Aim of the task:
In full and word for word, copy the records that follow.

Dataset content:
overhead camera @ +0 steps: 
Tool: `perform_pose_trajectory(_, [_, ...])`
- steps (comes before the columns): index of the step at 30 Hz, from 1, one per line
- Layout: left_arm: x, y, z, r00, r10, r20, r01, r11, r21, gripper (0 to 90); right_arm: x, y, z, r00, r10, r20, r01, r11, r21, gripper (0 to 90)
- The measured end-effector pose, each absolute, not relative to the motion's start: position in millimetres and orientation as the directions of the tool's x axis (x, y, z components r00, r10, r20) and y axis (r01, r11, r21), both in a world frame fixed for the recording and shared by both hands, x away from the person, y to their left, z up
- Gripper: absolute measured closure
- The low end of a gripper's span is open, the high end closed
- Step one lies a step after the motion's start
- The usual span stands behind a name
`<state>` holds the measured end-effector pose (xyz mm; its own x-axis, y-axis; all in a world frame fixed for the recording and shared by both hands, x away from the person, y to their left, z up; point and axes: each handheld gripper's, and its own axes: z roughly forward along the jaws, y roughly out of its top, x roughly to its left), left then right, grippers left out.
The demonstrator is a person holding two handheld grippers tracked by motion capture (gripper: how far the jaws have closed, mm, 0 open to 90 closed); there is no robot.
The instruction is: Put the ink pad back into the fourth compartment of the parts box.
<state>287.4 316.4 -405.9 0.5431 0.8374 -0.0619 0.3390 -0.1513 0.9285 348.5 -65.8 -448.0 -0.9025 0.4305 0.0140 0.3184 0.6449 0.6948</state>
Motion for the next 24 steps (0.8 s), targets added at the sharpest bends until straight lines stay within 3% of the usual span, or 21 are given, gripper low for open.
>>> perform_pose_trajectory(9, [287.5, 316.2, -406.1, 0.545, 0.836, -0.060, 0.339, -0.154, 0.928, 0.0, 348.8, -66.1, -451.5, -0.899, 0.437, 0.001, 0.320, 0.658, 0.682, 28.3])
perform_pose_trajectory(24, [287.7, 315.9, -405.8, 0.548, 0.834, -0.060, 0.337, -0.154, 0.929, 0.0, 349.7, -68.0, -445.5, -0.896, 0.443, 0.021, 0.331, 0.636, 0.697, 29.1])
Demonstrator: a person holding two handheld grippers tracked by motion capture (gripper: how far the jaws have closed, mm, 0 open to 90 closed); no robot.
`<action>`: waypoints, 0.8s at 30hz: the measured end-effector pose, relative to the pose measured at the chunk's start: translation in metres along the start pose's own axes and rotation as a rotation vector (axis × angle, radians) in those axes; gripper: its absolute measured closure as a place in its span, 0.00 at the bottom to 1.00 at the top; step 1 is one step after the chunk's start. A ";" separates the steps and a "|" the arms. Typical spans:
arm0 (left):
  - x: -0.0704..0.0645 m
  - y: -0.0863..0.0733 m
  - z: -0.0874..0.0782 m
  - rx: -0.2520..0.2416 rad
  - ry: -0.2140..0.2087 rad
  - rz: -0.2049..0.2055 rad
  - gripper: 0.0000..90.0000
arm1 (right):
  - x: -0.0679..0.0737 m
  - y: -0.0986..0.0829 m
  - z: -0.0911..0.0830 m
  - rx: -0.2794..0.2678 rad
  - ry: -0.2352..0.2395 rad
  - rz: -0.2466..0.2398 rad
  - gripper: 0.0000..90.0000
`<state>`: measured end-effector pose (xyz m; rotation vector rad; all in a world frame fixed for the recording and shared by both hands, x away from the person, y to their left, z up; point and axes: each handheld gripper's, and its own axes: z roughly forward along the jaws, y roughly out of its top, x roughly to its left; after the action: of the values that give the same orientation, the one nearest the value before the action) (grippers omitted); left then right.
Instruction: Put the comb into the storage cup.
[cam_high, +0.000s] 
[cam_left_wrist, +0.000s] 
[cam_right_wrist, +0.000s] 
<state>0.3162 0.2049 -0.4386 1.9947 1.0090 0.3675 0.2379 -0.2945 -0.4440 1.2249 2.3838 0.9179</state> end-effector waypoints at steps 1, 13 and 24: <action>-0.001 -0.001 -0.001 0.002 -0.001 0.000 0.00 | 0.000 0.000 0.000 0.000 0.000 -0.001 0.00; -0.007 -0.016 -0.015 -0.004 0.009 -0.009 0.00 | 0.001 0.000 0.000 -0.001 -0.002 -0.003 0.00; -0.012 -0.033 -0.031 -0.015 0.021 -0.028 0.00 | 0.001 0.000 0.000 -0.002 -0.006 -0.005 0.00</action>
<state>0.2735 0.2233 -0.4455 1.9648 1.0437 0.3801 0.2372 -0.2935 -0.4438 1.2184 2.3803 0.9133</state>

Solved problem:
overhead camera @ +0 steps: 
Tool: `perform_pose_trajectory(_, [_, ...])`
- steps (comes before the columns): index of the step at 30 Hz, from 1, one per line
- Layout: left_arm: x, y, z, r00, r10, r20, r01, r11, r21, gripper (0 to 90); right_arm: x, y, z, r00, r10, r20, r01, r11, r21, gripper (0 to 90)
- The measured end-effector pose, each absolute, not relative to the motion's start: position in millimetres and orientation as the directions of the tool's x axis (x, y, z components r00, r10, r20) and y axis (r01, r11, r21), both in a world frame fixed for the recording and shared by both hands, x away from the person, y to their left, z up
- Gripper: absolute measured closure
- The low end of a gripper's span is open, the high end closed
- Step one lies a step after the motion's start
- The usual span stands behind a name
`<state>` holds the measured end-effector pose (xyz mm; its own x-axis, y-axis; all in a world frame fixed for the recording and shared by both hands, x away from the person, y to their left, z up; point and axes: each handheld gripper's, and its own axes: z roughly forward along the jaws, y roughly out of its top, x roughly to its left), left then right, grippers left out.
The demonstrator is a person holding two handheld grippers tracked by motion capture (gripper: how far the jaws have closed, mm, 0 open to 90 closed); there is no robot.
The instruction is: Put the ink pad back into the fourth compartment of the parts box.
<state>287.4 316.4 -405.9 0.5431 0.8374 -0.0619 0.3390 -0.1513 0.9285 348.5 -65.8 -448.0 -0.9025 0.4305 0.0140 0.3184 0.6449 0.6948</state>
Motion for the next 24 steps (0.8 s), targets added at the sharpest bends until straight lines stay within 3% of the usual span, or 21 are given, gripper low for open.
>>> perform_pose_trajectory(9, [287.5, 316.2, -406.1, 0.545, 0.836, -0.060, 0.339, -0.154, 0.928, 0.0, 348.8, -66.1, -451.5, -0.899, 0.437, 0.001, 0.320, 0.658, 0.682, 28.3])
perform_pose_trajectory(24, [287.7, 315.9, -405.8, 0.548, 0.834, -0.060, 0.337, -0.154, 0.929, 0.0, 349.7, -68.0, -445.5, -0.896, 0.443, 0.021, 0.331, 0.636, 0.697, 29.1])
Demonstrator: a person holding two handheld grippers tracked by motion capture (gripper: how far the jaws have closed, mm, 0 open to 90 closed); no robot.
`<action>`: waypoints, 0.8s at 30hz: the measured end-effector pose, relative to the pose measured at the chunk's start: translation in metres along the start pose's own axes and rotation as a rotation vector (axis × angle, radians) in those axes; gripper: its absolute measured closure as a place in its span, 0.00 at the bottom to 1.00 at the top; step 1 is one step after the chunk's start. A ";" separates the steps and a "|" the arms. Typical spans:
arm0 (left):
  - x: -0.0704..0.0645 m
  - y: -0.0863..0.0733 m
  - z: -0.0874..0.0782 m
  - rx: -0.2520..0.2416 rad
  - ry: -0.2140..0.2087 rad
  - rz: -0.2049..0.2055 rad
  - gripper: 0.0000..90.0000
arm1 (right):
  - x: -0.0679..0.0737 m
  - y: -0.0986..0.0829 m
  - z: -0.0911..0.0830 m
  - rx: -0.2794..0.2678 rad
  - ry: -0.2352..0.2395 rad
  - rz: -0.2466..0.2398 rad
  - gripper: 0.0000..90.0000
`<state>`: measured end-effector pose (xyz m; rotation vector rad; all in a world frame fixed for the recording and shared by both hands, x away from the person, y to their left, z up; point and axes: each handheld gripper's, and its own axes: z roughly forward along the jaws, y roughly out of its top, x roughly to its left; after the action: of the values that give the same orientation, the one nearest the value before the action) (grippers omitted); left then right.
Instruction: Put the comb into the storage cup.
[cam_high, +0.000s] 
[cam_left_wrist, +0.000s] 
[cam_right_wrist, +0.000s] 
<state>0.3162 0.2049 -0.4386 1.9947 1.0090 0.3675 0.2379 -0.2945 -0.4440 1.2249 2.3838 0.9179</state> end-effector waypoints at steps 1, 13 and 24: <action>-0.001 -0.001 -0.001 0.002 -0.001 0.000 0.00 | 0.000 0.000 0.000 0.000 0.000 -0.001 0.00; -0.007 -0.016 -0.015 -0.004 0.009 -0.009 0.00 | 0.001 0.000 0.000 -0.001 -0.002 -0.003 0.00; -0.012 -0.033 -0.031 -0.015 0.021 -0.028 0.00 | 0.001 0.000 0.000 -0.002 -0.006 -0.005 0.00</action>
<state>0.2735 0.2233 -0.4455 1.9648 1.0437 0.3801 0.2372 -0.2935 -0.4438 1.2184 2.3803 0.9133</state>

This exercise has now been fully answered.